[Task] Once the line containing "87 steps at" is found in the records below, return it and each following line exactly, up to and including the line containing "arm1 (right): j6", and nothing else.

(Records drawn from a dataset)
*** Block opens ***

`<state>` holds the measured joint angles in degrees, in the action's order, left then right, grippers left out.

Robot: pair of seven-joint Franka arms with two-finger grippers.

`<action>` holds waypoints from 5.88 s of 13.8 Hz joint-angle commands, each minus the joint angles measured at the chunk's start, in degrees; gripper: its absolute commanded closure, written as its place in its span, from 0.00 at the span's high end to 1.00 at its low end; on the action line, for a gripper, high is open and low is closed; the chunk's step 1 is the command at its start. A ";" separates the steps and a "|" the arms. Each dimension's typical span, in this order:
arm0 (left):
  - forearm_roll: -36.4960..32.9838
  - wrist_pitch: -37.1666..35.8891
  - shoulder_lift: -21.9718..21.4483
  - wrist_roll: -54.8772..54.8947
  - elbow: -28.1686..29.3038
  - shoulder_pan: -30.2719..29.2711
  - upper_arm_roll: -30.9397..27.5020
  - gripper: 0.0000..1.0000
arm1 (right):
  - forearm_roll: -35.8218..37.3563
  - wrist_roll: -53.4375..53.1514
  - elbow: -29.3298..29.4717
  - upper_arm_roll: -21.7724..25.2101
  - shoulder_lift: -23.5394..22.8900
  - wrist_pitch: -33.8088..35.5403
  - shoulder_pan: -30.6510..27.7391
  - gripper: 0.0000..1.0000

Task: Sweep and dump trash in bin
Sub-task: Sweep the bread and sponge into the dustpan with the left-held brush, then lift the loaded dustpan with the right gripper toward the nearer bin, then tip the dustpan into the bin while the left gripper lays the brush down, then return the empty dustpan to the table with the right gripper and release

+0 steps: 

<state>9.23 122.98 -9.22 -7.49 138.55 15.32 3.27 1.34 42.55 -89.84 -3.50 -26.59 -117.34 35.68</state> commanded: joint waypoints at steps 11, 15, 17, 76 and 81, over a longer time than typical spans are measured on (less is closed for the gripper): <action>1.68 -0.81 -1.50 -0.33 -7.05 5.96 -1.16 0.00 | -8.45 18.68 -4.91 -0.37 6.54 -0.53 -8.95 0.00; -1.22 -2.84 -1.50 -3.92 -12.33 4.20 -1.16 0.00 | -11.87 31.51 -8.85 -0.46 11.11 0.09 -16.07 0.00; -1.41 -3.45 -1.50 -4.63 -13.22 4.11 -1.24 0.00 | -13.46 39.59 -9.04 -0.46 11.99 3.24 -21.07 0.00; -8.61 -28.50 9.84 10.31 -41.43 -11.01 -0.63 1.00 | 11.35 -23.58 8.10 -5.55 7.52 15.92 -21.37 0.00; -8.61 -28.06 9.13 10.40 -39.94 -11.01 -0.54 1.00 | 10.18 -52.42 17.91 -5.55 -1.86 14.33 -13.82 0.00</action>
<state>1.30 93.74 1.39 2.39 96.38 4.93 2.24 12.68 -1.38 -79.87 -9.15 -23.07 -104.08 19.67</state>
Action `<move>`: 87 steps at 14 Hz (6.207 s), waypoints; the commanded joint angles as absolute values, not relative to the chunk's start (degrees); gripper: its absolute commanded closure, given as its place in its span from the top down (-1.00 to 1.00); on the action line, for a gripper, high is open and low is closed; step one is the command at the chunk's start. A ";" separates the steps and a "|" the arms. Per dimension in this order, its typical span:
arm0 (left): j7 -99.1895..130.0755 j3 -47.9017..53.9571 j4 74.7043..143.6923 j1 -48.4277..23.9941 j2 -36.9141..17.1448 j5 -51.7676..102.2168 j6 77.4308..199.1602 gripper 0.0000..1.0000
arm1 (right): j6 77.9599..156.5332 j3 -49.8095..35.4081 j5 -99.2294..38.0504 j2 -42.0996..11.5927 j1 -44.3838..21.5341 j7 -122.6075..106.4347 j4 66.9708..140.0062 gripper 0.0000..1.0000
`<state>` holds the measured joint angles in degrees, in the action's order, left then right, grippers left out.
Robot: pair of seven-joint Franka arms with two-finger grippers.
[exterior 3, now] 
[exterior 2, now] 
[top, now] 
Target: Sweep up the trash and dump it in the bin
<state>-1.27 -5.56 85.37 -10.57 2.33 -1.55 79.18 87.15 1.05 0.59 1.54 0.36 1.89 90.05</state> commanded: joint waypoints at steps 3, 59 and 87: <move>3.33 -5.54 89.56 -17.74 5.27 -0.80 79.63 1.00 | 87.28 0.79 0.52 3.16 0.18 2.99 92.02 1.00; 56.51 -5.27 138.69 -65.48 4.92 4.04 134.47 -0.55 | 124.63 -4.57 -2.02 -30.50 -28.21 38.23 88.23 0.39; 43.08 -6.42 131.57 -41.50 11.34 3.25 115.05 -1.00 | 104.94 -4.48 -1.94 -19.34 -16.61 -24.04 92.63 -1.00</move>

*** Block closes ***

[Reply]
Action `<move>`: 87 steps at 14 Hz (6.207 s), waypoints; the commanded joint angles as absolute values, not relative to the chunk's start (degrees); gripper: its absolute commanded closure, given as its place in its span from the top down (-1.00 to 1.00); on the action line, for a gripper, high is open and low is closed; step one is the command at the chunk's start. A ";" separates the steps and a "|" the arms. Per dimension in this order, its typical span:
arm0 (left): j7 -99.1895..130.0755 j3 -47.9017..53.9571 j4 74.7043..143.6923 j1 -48.4277..23.9941 j2 -36.9141..17.1448 j5 -51.7676..102.2168 j6 77.4308..199.1602 gripper 0.0000..1.0000
arm1 (right): j6 77.9599..156.5332 j3 -49.8095..35.4081 j5 -99.2294..38.0504 j2 -42.0996..11.5927 j1 -44.3838..21.5341 j7 -122.6075..106.4347 j4 66.9708..140.0062 gripper 0.0000..1.0000

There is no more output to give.